Rudyard Kipling narra a estória de dois aventureiros britânicos que planejaram tornar-se reis do Kafiristão, um canto do Afeganistão, munidos de filosofia maçônica e vinte rifles Martini-Henry. Aquilo de os dois não temerem os deuses locais impressionou, angariaram uma legião de apoiadores. Um deles assumiu o trono. Ofereceram uma jovem em casamento. Ele gostou; ela, não muito: ficou aterrorizada com a ideia de dormir com um deus e, diante de todos, recebeu a tentativa de beijo com uma mordida. O rei-deus sangrou. Foi quando os sacerdotes ao lado gritaram: “Ele sangra! Não é Deus nem Diabo, mas só um homem!”.
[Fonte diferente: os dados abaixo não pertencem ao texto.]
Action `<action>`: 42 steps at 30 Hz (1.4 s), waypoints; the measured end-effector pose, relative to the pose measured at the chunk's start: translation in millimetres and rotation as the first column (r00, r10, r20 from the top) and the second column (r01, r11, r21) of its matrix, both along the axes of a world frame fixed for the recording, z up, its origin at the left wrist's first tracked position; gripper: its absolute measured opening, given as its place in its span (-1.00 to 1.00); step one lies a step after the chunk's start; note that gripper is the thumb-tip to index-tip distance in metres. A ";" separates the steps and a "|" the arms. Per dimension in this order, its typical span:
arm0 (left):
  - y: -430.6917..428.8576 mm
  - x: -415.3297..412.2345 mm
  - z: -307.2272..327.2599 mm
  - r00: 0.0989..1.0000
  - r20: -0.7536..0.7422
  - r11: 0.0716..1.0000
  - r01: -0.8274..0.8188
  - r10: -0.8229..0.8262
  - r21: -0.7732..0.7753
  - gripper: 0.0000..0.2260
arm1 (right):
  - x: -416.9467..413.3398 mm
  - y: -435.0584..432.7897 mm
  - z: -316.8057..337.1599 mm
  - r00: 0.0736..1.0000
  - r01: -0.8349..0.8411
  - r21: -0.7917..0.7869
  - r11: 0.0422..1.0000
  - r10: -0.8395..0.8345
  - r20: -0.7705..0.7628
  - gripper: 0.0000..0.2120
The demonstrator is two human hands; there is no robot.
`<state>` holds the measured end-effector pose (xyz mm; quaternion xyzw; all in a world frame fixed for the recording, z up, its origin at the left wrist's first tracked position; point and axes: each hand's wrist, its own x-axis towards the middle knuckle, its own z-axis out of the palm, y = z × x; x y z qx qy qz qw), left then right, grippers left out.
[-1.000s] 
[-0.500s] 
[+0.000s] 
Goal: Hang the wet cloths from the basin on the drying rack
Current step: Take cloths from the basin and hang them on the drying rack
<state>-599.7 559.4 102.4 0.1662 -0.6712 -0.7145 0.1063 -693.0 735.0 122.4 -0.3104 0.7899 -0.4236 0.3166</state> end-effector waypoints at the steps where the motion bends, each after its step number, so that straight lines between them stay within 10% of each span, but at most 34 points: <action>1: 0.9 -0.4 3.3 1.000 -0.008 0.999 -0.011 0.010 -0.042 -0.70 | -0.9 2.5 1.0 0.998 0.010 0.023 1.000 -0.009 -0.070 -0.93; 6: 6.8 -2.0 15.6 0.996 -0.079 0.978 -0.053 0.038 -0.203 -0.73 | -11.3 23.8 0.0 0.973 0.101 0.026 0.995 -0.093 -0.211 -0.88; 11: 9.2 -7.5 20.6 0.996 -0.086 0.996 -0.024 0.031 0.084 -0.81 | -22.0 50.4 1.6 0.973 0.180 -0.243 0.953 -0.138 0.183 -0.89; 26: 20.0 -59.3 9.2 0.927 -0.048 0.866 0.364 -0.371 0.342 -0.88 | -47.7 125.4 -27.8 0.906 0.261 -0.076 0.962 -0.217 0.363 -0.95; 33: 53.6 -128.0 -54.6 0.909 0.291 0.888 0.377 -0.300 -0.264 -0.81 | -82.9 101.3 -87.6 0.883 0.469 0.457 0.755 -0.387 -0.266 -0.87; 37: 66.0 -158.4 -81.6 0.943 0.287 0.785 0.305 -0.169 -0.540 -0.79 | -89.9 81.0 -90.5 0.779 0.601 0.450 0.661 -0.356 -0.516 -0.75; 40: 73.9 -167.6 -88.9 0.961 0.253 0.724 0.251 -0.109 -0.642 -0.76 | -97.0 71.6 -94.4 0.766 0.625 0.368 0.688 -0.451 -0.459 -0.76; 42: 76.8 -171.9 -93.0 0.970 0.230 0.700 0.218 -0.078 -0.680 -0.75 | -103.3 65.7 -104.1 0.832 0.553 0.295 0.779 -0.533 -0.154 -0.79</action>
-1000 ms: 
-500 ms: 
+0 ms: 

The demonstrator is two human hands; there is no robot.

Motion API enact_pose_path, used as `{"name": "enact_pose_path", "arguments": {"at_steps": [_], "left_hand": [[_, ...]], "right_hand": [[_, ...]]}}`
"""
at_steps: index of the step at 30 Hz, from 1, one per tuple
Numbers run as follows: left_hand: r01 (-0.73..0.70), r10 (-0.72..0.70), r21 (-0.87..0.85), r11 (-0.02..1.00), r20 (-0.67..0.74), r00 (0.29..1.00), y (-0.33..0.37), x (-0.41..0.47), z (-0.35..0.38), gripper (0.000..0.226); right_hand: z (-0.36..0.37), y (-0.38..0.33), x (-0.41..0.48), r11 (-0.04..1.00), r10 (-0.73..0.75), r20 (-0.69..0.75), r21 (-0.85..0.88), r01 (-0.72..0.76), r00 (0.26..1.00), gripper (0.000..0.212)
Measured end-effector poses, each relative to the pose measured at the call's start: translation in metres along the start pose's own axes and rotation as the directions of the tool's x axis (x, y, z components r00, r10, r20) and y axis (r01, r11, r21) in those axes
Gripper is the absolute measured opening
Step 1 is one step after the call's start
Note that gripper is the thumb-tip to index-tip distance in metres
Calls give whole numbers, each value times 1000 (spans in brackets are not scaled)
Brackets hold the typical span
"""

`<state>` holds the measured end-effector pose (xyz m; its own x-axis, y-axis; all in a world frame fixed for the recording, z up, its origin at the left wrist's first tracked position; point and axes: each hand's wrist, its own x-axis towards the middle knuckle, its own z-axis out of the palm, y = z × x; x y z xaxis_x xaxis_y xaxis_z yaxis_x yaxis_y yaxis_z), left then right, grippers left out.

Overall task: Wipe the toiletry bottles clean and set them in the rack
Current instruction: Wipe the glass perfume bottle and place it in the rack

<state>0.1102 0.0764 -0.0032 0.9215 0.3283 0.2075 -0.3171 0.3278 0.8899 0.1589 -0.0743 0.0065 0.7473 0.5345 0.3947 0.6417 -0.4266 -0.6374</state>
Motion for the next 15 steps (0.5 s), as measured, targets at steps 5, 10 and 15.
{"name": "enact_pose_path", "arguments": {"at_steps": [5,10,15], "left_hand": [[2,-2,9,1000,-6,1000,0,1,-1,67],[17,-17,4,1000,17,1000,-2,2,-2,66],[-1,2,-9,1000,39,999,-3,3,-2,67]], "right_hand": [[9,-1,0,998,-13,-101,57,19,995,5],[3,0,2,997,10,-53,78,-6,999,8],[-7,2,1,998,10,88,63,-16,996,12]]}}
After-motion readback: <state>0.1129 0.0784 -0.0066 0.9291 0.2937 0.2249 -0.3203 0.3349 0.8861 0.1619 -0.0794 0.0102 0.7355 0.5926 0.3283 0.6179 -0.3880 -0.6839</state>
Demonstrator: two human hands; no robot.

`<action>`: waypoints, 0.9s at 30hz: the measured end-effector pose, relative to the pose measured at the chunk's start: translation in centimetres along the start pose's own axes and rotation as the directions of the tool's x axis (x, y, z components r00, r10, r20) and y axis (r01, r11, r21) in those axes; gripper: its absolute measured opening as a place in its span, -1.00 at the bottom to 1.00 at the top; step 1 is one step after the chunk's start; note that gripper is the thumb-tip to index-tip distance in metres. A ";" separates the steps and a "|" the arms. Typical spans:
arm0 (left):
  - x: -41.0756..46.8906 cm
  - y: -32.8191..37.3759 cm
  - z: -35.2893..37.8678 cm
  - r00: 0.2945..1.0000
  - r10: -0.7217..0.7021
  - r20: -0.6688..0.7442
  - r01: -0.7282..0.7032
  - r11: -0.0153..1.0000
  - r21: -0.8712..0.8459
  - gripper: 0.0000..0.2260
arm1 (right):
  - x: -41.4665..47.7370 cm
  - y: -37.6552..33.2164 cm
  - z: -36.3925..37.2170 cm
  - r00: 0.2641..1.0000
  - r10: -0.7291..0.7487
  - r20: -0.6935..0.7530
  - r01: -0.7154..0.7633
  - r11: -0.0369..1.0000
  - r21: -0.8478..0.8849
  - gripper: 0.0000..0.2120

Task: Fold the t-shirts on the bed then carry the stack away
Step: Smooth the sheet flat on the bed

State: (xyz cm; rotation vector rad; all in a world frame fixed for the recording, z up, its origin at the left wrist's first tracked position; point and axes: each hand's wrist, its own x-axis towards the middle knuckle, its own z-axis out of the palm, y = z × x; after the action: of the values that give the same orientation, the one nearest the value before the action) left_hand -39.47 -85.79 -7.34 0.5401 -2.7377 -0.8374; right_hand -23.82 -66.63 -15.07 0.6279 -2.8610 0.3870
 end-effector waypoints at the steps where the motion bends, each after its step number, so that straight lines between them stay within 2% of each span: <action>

Numa Copa já famosa por uma mordida, ontem foi o dia de ver sangrarem aqueles a quem é imposta a condição de deuses. A seleção brasileira expôs para além de qualquer dúvida sua condição humana. Perdeu e perdeu de goleada. E, ao perder de goleada, finalmente se liberta, e da pior maneira, da maldição da Mística da Canarinho, essa que impôs durante décadas a obrigação unicamente brasileira de ganhar, ganhar sempre, ganhar bem e a jogar bonito. Nenhum outro País no mundo exige qualquer coisa parecida com isso de sua camisa. Até a lei, que é a lei, proíbe a exigência de obrigação impossível.
Pois o Brasil sangrou. O Brasil mostrou sua humanidade. “Não sois máquinas, homens é que sois”, grita o lugar-comum inevitável. E o sangue vertido era vermelho, não um óleo lubrificante.
O placar de 8 de julho é, sim, libertador. Confere liberdade para aqueles a quem a carreira alça ao maior dos infernos esportivos – um inferno que há de ter tido seu fim na tarde de ontem no Mineirão, o inferno de ser escalado para envergar a camisa sagradamente maldita da seleção brasileira.
Sagrada e maldita. Sagrada, porque venerada. Venerada por devotos cruéis, que não pedem a seus deuses, mas deles exigem o cumprimento da promessa da vitória e não uma vitória qualquer, mas a vitória com espetáculo. Sagrada e maldita. Maldita, porque aquele que a vestir não pode errar. Se errar, será execrado em praça pública. Barbosa, Zico, Julio César, Felipe Melo.
O placar de 8 de julho é libertador, porque não há como apontar culpado. É um placar maior do que qualquer falha individual, maior do que qualquer esquema tático. Um placar construído, vejam só, por um time superior ao do Brasil. Sim, eles existem! E tampouco eles são deuses. Mas é preciso também dizer que foi um placar construído pelo terror pânico que tomou os deuses ensanguentados ao se virem homens e saberem que suas vidas, a partir daquele momento, seriam infernos para si e suas famílias até o fim de seus dias. Barbosa.
Os 7 gols de 8 de julho libertaram Barbosa. Mas há de libertar também todo e qualquer que tenha usado ou que venha a usar a camisa da seleção brasileira. A Mística da Canarinho foi quem sangrou. Porque a Mística da Canarinho, como toda mística, não passa de crendice. E, nesse caso, de uma crença cruel.
A camisa da seleção brasileira tem história e ontem mais um capítulo foi inscrito nela. O capítulo em que foi deixado claro a todo o Mundo e, em especial, aos brasileiros, que ninguém é infalível e de ninguém pode ser exigido infalibilidade. Sim, lembrem-se de Francisco, o papa: Ele renegou a única infalibilidade vigente.
No conto de Kipling, o homem que queria ser rei, em fuga, despenca de uma ponte de corda que é rompida a golpes de espada pelo povo irado do Kafiristão. O narrador é convencido da estória contada pelo aventureiro que sobreviveu, no que este retira de dentro de um saco imundo uma cabeça ainda coroada, porém decepada.
O Brasil não é o Kafiristão. Tem em comum com ele ser uma terra de crenças equivocadas, é verdade. Mas que 8 de julho de 2014 seja a data da libertação do brasileiro desse torpor coletivo em torno de uma Mística que se desfez diante de um adversário maior. O Brasil sangrou. Viva o Brasil.